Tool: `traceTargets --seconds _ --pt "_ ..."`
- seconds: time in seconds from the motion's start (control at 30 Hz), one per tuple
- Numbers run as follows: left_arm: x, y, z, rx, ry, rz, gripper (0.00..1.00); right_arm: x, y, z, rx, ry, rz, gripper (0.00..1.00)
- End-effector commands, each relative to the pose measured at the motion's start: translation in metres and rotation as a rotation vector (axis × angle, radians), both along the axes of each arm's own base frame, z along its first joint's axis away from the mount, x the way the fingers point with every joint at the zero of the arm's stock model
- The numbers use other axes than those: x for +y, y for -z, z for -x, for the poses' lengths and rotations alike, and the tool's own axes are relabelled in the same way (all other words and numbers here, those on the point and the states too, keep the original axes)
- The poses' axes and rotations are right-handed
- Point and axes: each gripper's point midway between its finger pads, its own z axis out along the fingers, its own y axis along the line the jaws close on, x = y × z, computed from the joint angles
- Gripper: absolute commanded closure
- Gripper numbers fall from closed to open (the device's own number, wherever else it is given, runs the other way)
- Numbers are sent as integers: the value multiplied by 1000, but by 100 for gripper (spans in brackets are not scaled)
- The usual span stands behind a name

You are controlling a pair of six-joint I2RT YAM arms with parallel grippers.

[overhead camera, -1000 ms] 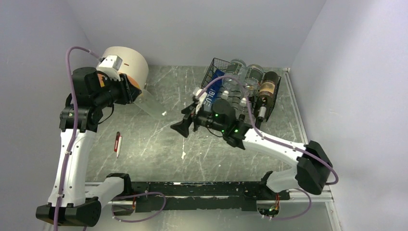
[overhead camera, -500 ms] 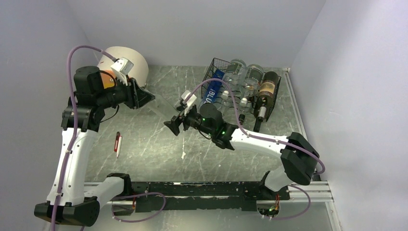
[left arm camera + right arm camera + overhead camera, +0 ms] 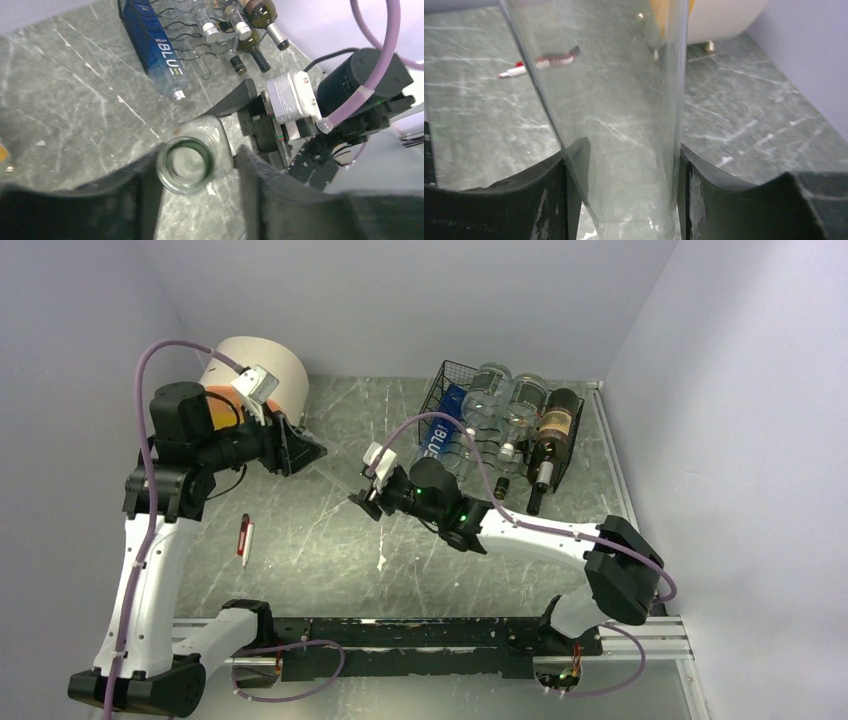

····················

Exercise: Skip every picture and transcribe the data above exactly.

Finished task:
Tool: `traceTargets --seconds _ --pt "_ ..."`
- seconds: time in seconds from the motion's start (control at 30 Hz), one per tuple
- Numbers run as follows: left_arm: x, y, z, rx, ry, rz, gripper (0.00..1.00); right_arm: x, y, z, rx, ry, rz, gripper (0.00..1.00)
- End-effector commands, each relative to the pose measured at the motion's start: translation in metres and rotation as a rotation vector (axis × angle, radians), both along the axes of each arm's own base frame, z along its first joint's axis away from the mount, x the way the fingers point with every joint at the zero of the arm's stock model
- The numbers use other axes than those: x for +y, y for -z, z for -x, for the poses' lengths and rotations alike, and the tool's own axes are relabelled in the same way (all other words and numbers here, those on the point and the states too, keep the original axes)
- The poses' axes and rotations are right-handed
- Point and axes: each gripper's point midway between its finger pads, its own z axis out along the fingers, its own y axis along the line the jaws close on, x = y × z, computed from the joint angles
- Gripper: absolute commanded closure
- Gripper numbers fall from closed to open (the device's own number, wherever else it is given, runs the other way)
- Numbers are sent as integers: the value multiplied by 1000, but by 100 for gripper (spans in brackets are not scaled)
- The usual span stands behind a name

You are controlling a pair of six-joint I2RT YAM arms with parallel grippers.

[overhead camera, -1000 ms] 
[overhead camera, -500 ms] 
[left arm camera + right arm camera + overhead camera, +0 ms] 

This exercise requires no further answer.